Николай Николаевич опять сконфузился и ответил, что обругал Гайдамаку как ЛИТЕРАТУРНОГО ГЕРОЯ, а не как живого человека. До той минуты, как Командир («Вас ведь называли „Командиром?“) ворвался к нему, Сашко Гайдамака был для генерала абстрактной фигурой, литературным архетипом, который олицетворял в былинах плохие стороны русского характера. Генерал Акимушкии приносит Сашку свои искренние извинения.

«Какой уж тут литературный архетип! – отвечал Гайдамака. – Перед вами живой человек из плоти и крови, во всех столетиях из-за вашей статьи вынужденный доказывать свою порядочность».

«Но верьте мне, Командир, – я пользовался точными текстами русских летописей, былин и песен!»

Генерал Акимушкин приложил руку к сердцу, но Гайдамака строго ответил:

«Тексты извращены поздними вставками и исправлениями. Мой исторический образ извращен. Ваших извинений я не принимаю!»

«В таком случае за вами остается право бросить мне перчатку в лицо».

Перчатка космического скафандра – Василий повесил его на вешалке в прихожей рядом с генеральской шубой – была чересчур тяжела, к тому же ее пришлось бы отвинчивать от рукава.

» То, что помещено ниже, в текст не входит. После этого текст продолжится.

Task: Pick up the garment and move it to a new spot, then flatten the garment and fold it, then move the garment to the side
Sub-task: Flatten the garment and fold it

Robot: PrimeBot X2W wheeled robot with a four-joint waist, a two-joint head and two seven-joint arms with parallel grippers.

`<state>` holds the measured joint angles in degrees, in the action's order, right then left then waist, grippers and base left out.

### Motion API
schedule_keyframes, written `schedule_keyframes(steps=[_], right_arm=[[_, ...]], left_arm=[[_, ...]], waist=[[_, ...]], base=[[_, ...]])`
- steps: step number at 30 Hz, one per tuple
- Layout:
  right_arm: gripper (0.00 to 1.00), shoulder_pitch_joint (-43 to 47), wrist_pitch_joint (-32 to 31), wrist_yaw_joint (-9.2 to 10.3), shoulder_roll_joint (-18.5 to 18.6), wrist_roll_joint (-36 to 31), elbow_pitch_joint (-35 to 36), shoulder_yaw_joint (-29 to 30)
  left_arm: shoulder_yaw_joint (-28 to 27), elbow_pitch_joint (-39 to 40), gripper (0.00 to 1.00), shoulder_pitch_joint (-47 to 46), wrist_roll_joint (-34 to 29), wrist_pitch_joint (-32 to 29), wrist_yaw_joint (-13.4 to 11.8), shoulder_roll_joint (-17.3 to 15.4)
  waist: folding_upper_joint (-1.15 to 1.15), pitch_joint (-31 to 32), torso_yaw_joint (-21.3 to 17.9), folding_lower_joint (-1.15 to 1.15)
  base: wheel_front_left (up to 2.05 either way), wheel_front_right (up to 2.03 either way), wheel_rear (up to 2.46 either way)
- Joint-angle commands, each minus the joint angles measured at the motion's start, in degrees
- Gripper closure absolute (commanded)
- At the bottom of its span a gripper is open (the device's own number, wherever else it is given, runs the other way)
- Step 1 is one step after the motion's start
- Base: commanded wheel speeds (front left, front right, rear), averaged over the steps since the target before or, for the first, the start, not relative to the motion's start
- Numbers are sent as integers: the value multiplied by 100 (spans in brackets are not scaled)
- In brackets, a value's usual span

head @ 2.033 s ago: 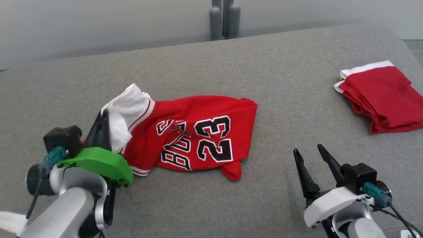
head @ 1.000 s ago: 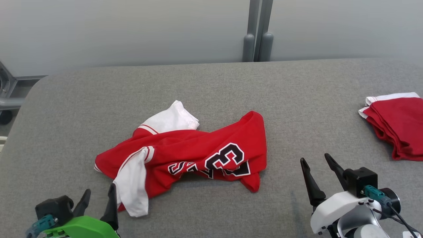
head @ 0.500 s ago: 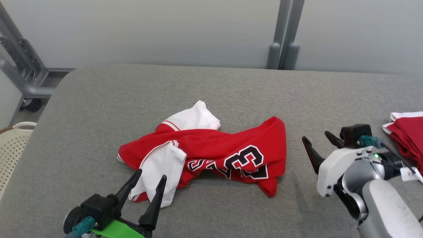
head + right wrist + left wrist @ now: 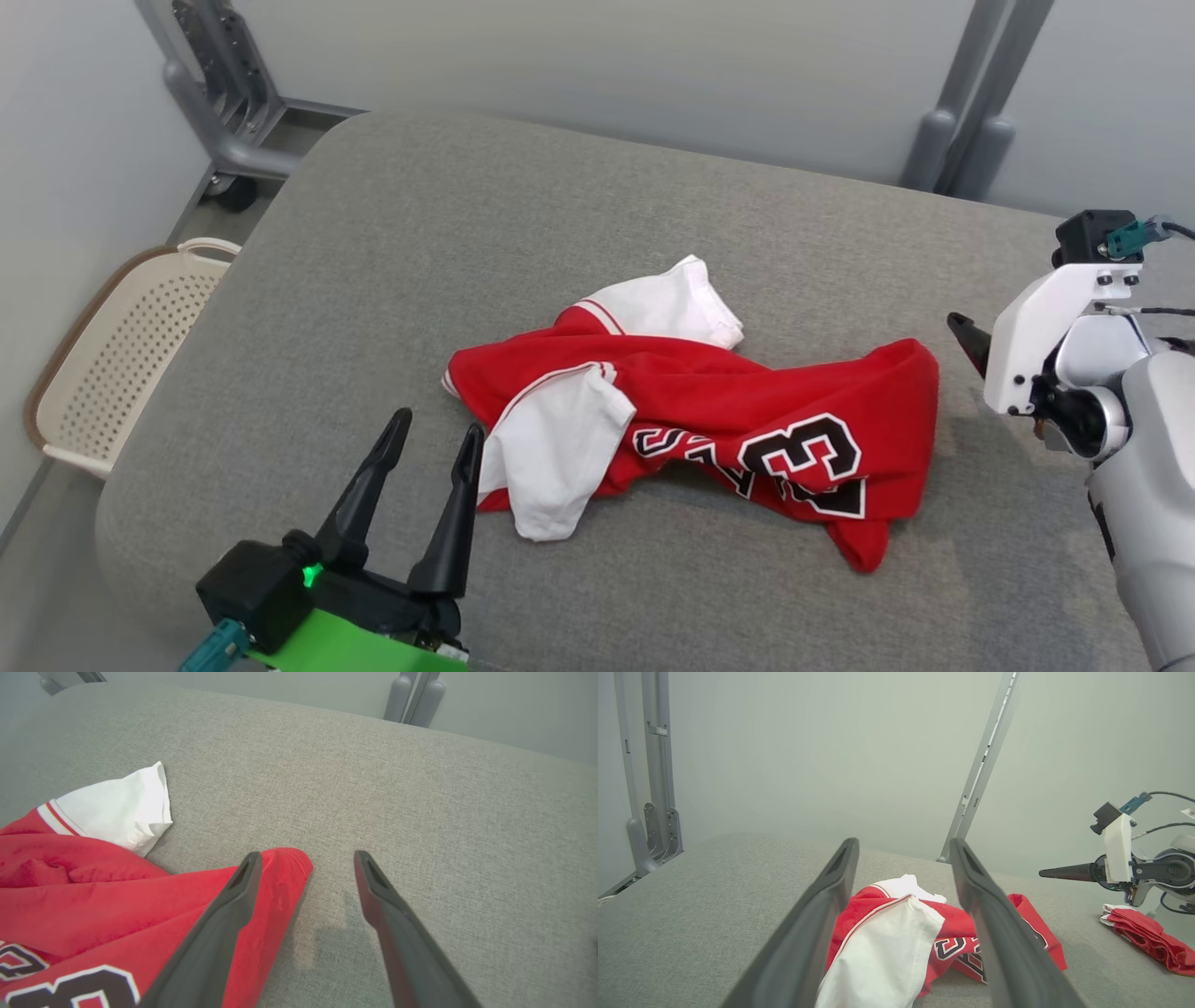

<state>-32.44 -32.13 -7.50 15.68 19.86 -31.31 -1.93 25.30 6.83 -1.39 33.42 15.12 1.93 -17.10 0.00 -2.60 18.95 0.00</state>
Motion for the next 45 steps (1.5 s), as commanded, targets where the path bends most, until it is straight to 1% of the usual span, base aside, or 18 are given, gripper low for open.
schedule_keyframes(steps=[1,3,6,11,15,16,17,18,19,21,26,32,37,41,45], right_arm=[[0,-145,-103,3,80,-16,-180,98],[0,-278,-219,3,105,-29,-388,228],[0,-437,-416,3,122,-108,-676,379],[0,-592,-682,3,130,-208,-939,470],[1,-595,-967,3,102,-371,-1109,539],[20,-576,-1037,3,87,-402,-1130,566],[53,-550,-1091,3,75,-428,-1140,589],[75,-515,-1136,3,62,-463,-1126,585],[100,-479,-1154,3,42,-479,-1090,568],[100,-397,-1158,3,2,-485,-967,524],[100,-320,-880,3,39,-347,-434,420],[100,-309,-339,3,190,-347,61,164],[100,-389,487,4,368,-460,408,-124],[100,-432,1425,5,608,-635,734,-396],[100,-340,2374,6,786,-837,1011,-396]], left_arm=[[-137,-42,0,145,-192,1,227,161],[-222,-64,0,209,-437,2,402,327],[-260,-95,0,247,-740,3,516,482],[-216,-200,0,234,-887,2,551,564],[-95,-209,0,82,-872,3,556,536],[-60,-224,0,69,-861,2,556,522],[-45,-235,0,48,-860,3,557,509],[-29,-246,0,27,-840,3,557,512],[-10,-269,0,17,-840,3,557,495],[-26,-294,0,-2,-815,3,558,492],[-37,-391,0,-51,-805,4,558,422],[-62,-437,0,-59,-828,4,556,383],[-97,-464,0,1,-874,3,555,346],[-135,-462,0,63,-910,3,555,316],[-183,-456,0,127,-951,3,555,300]], waist=[[0,-372,504,0],[0,-483,610,0],[0,-634,717,0],[0,-804,779,0],[0,-923,782,0],[0,-939,773,0],[0,-951,765,0],[0,-959,753,0],[0,-961,731,0],[0,-944,671,0],[0,-807,419,0],[0,-601,184,0],[0,-422,23,0],[0,-292,-110,0],[0,-166,-254,0]], base=[[0,0,0],[0,0,0],[0,0,0],[0,0,0],[0,0,0],[0,0,0],[0,0,0],[0,0,0],[0,0,0],[0,0,0],[0,0,0],[0,0,0],[0,0,0],[0,0,0],[0,0,0]])
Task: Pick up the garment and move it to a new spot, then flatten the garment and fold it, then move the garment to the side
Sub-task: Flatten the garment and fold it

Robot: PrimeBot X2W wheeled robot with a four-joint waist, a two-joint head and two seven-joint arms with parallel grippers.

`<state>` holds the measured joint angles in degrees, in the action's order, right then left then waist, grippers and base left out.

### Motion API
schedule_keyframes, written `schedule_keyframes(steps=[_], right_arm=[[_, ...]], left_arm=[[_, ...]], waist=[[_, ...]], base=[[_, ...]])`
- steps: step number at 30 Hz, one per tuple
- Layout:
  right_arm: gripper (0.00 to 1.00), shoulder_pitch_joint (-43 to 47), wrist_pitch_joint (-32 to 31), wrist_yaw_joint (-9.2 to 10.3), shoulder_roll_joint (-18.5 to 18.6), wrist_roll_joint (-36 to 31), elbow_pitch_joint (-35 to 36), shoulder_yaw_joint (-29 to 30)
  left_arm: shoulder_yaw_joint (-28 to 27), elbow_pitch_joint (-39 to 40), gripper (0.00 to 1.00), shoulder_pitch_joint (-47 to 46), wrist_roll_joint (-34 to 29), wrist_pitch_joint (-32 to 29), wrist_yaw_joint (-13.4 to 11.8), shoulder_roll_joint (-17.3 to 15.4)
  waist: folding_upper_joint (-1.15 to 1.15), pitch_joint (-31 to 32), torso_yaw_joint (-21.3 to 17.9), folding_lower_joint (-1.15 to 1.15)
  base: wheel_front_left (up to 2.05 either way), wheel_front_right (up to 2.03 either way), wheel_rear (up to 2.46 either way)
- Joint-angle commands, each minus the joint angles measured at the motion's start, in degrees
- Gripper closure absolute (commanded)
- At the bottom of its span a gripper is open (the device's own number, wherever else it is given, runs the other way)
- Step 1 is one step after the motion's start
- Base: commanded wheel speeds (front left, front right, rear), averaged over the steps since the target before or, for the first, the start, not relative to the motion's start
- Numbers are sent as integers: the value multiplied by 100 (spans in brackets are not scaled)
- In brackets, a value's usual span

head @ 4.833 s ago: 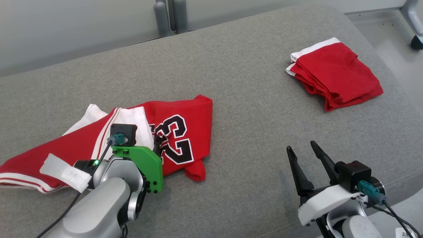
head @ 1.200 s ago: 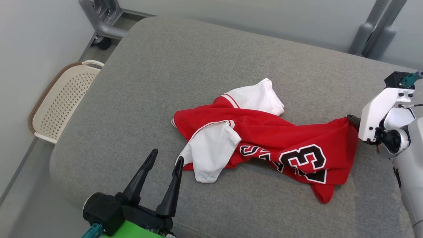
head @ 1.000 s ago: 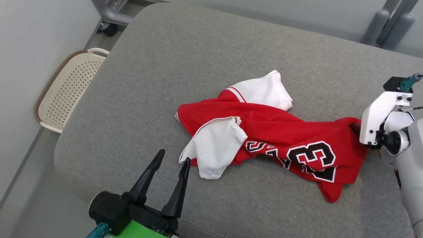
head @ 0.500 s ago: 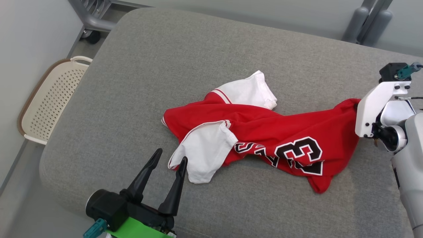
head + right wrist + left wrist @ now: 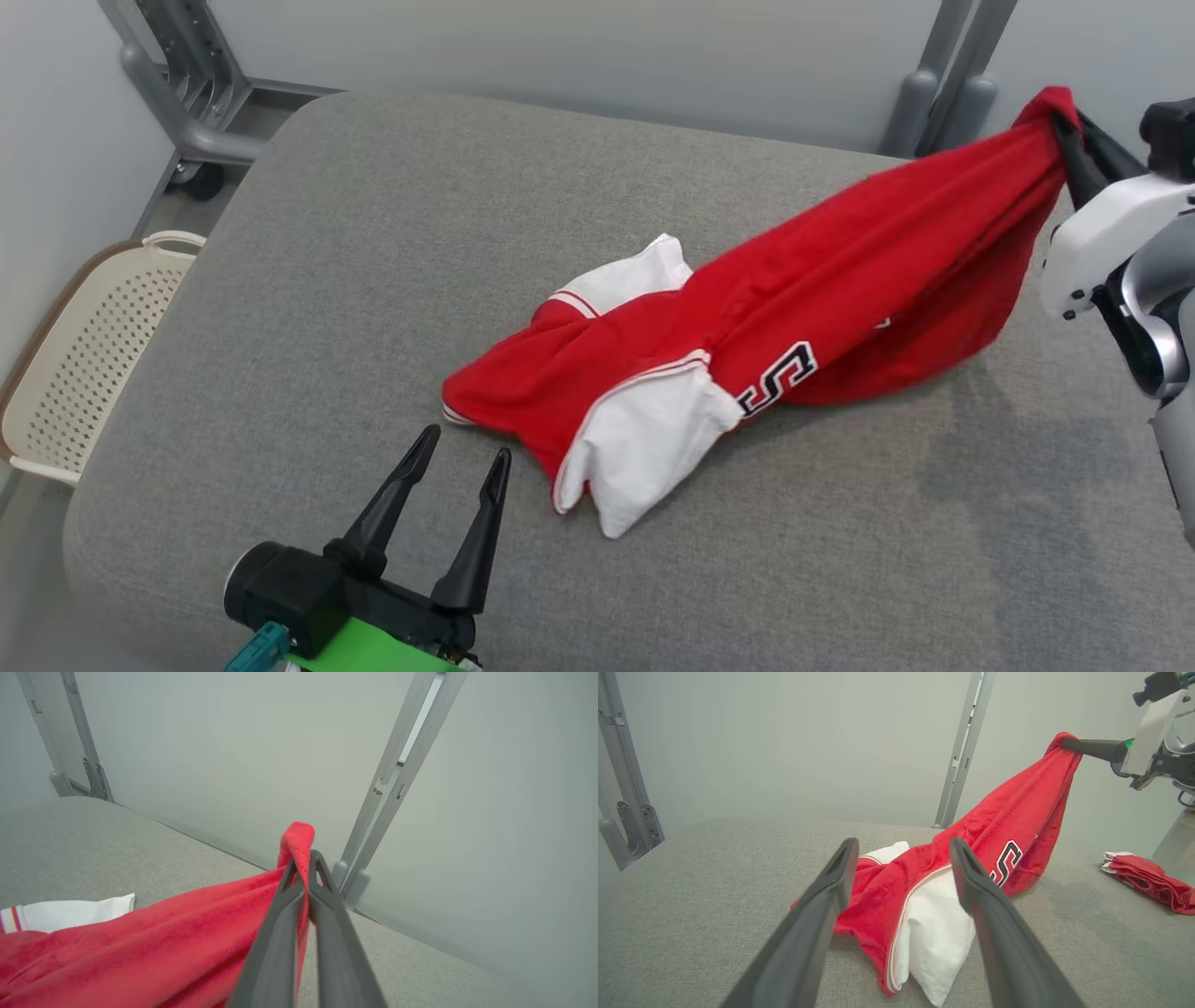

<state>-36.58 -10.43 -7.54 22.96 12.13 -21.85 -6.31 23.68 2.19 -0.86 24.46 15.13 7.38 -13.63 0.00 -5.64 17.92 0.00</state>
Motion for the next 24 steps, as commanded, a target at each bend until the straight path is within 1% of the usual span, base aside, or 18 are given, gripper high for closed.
schedule_keyframes(steps=[1,4,6,8,11,14,17,21,24], right_arm=[[100,163,374,11,108,-99,134,-8],[100,498,551,10,238,-60,340,-47],[100,626,534,11,282,-7,421,-9],[100,1015,474,11,378,51,626,9],[100,1690,314,11,397,86,928,210],[100,2341,190,10,270,123,1113,465],[100,2950,116,10,104,87,1210,593],[100,3575,86,10,-64,27,1152,484],[100,3856,69,11,-187,-60,1048,422]], left_arm=[[-26,7,0,84,-57,3,10,-51],[-33,-2,0,143,-63,3,10,-50],[-39,-1,0,164,-59,2,10,-44],[-51,-9,0,179,-55,2,11,-43],[-62,-15,0,217,-43,3,11,-49],[-35,-34,0,233,-38,2,11,-78],[10,-68,0,203,-16,2,11,-108],[46,-108,0,164,4,3,11,-149],[45,-137,0,187,18,2,11,-178]], waist=[[0,165,-183,0],[0,231,-272,0],[0,244,-303,0],[0,265,-378,0],[0,276,-509,0],[0,270,-633,0],[0,259,-727,0],[0,237,-821,0],[0,220,-899,0]], base=[[0,0,0],[0,0,0],[0,0,0],[0,0,0],[0,0,0],[0,0,0],[0,0,0],[0,0,0],[0,0,0]])
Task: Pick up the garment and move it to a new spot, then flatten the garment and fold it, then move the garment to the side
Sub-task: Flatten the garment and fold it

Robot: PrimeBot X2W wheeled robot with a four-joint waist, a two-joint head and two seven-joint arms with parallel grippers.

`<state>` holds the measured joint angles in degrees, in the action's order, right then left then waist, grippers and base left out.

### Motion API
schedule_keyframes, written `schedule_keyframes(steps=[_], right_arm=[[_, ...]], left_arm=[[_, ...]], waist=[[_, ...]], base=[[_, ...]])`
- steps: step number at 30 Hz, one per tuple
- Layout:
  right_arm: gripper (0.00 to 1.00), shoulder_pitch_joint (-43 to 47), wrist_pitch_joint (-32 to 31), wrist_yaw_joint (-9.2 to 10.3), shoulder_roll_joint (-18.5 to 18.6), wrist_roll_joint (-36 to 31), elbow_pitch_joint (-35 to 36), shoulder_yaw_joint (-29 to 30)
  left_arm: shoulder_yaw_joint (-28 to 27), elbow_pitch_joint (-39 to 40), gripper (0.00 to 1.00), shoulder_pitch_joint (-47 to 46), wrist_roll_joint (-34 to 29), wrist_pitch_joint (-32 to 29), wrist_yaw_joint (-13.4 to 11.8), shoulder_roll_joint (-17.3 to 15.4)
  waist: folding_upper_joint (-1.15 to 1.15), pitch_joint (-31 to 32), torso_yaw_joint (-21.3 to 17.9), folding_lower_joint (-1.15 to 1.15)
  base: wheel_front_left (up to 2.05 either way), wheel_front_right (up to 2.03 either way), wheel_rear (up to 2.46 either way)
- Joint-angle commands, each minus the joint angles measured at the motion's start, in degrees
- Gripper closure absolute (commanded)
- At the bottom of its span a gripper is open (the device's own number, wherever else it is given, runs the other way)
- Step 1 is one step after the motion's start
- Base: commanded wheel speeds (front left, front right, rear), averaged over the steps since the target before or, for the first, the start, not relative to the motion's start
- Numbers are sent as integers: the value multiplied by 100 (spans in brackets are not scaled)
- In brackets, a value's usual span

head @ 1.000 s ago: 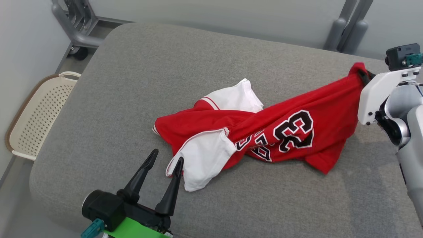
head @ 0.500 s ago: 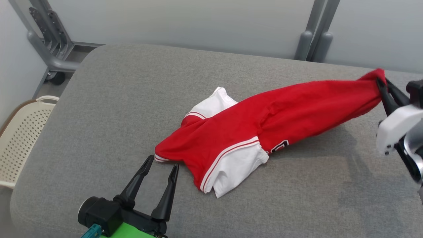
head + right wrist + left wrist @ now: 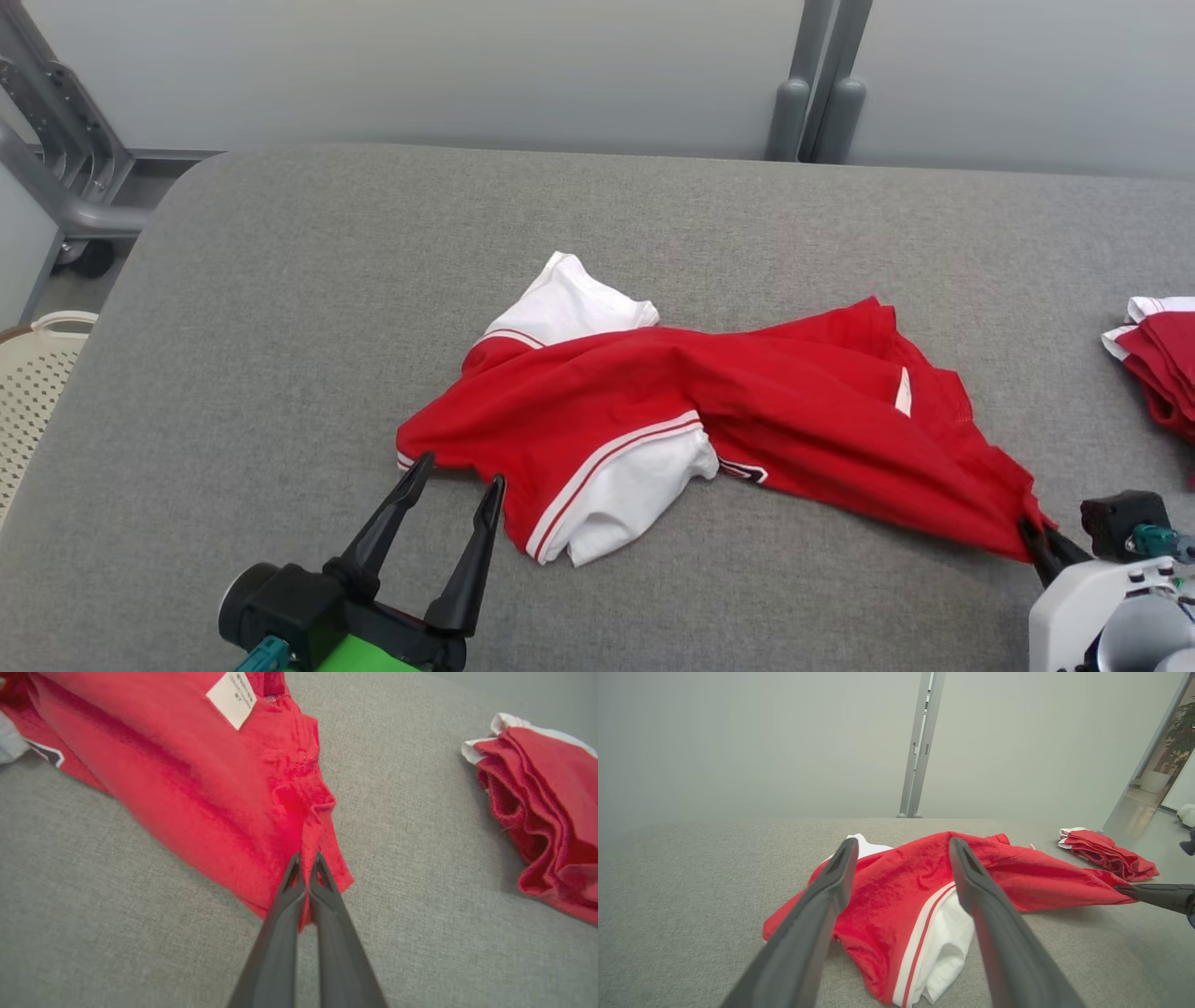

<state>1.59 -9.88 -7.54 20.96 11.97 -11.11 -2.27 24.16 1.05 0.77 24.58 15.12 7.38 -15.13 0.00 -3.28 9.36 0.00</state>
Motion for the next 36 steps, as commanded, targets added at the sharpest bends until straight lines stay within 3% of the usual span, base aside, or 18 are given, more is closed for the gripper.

«Надеюсь, вы не сочтете меня трусом? – продолжал генерал. – Для меня было бы честью погибнуть на дуэли от руки третьего русского богатыря».

«Но сначала мы выпьем», – примирительно отвечал Гайдамака, потому что в дверях появился Василий с большой плетеной корзиной; он уже успел обскакать пол-Москвы и заплатить сто рублей за четыре штофа водки – Гайдамаку с генералом Акимушкиным это не удивило, наоборот, было бы удивительно, если бы ночью на Руси сообразительный человек не нашел выпивки. При появлении Василия Гайдамакина кочерга, стоявшая в углу, вдруг ожила и стала тихо пощелкивать. Василий с испугом, генерал с удивлением, а Гайдамака с интересом обратили на кочергу внимание; но только один Гайдамака понял, что прут, подвернувшийся ему под руку в квартире космонавта Рюмина (какая прекрасная русская фамилия!), оказался обыкновенным счетчиком Фрейда – Гейгера. Его сигнализация была для Гайдамаки пока непонятна. Откуда бы здесь, посреди Арбата, взяться квантам эрос-энергии? Возможно, Маргаритка с Черчиллем где-то здесь крутятся?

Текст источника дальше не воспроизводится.